* Task to carry out
Some of the lines below need repeating. Reproduce exactly those between the lines holding "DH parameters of" and "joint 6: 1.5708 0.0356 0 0", inclusive.

[Records drawn from a dataset]
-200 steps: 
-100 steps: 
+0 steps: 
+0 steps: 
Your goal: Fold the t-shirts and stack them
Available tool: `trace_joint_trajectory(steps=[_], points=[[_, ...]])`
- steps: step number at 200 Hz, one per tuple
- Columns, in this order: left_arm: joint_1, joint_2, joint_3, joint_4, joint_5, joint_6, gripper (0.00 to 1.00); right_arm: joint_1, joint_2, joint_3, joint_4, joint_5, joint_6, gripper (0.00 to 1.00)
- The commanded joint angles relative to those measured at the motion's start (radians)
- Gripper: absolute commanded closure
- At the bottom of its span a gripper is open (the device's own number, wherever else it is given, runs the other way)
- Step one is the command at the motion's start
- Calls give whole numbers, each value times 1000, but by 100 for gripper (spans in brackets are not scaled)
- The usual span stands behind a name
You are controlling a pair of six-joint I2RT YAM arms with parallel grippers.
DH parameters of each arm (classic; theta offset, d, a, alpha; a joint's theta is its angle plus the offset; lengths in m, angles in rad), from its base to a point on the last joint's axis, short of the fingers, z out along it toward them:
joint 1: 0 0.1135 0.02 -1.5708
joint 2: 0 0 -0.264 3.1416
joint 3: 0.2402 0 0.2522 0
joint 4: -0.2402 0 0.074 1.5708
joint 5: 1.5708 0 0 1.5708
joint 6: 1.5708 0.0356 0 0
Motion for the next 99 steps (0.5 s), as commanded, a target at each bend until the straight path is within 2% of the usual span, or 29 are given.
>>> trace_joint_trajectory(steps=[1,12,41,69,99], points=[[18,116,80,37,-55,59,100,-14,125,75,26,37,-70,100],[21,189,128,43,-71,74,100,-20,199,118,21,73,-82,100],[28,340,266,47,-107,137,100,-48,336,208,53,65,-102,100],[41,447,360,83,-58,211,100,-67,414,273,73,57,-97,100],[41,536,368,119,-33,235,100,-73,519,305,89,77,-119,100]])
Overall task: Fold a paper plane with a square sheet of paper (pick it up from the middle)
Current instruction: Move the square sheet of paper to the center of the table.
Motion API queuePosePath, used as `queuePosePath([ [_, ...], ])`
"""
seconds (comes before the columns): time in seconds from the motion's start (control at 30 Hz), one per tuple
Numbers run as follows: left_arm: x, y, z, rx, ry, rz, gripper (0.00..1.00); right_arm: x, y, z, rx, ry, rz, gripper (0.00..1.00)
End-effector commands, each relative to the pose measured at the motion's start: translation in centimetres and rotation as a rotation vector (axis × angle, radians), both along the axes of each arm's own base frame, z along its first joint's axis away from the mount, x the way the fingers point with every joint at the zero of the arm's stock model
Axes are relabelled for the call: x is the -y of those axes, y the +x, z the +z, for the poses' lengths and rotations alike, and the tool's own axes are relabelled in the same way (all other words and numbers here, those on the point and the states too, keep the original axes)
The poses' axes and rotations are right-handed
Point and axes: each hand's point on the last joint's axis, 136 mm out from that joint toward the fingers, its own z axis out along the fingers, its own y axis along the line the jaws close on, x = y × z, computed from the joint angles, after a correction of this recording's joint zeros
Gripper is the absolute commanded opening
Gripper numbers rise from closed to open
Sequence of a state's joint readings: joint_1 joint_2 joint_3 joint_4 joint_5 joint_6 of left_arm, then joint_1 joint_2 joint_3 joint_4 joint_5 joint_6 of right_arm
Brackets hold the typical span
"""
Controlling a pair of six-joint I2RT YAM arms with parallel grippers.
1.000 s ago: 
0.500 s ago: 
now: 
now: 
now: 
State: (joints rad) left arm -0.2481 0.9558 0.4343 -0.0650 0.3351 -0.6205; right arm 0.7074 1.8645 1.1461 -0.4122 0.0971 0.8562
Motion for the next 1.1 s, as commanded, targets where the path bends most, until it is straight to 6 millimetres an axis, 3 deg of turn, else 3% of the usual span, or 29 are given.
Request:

* Your solution
DH parameters of each arm (classic; theta offset, d, a, alpha; a joint's theta is its angle plus the offset; lengths in m, angles in rad), from its base to a point on the last joint's axis, short of the fingers, z out along it toward them:
joint 1: 0 0.1135 0.02 -1.5708
joint 2: 0 0 -0.264 3.1416
joint 3: 0.2402 0 0.2522 0
joint 4: -0.2402 0 0.074 1.5708
joint 5: 1.5708 0 0 1.5708
joint 6: 1.5708 0.0356 0 0

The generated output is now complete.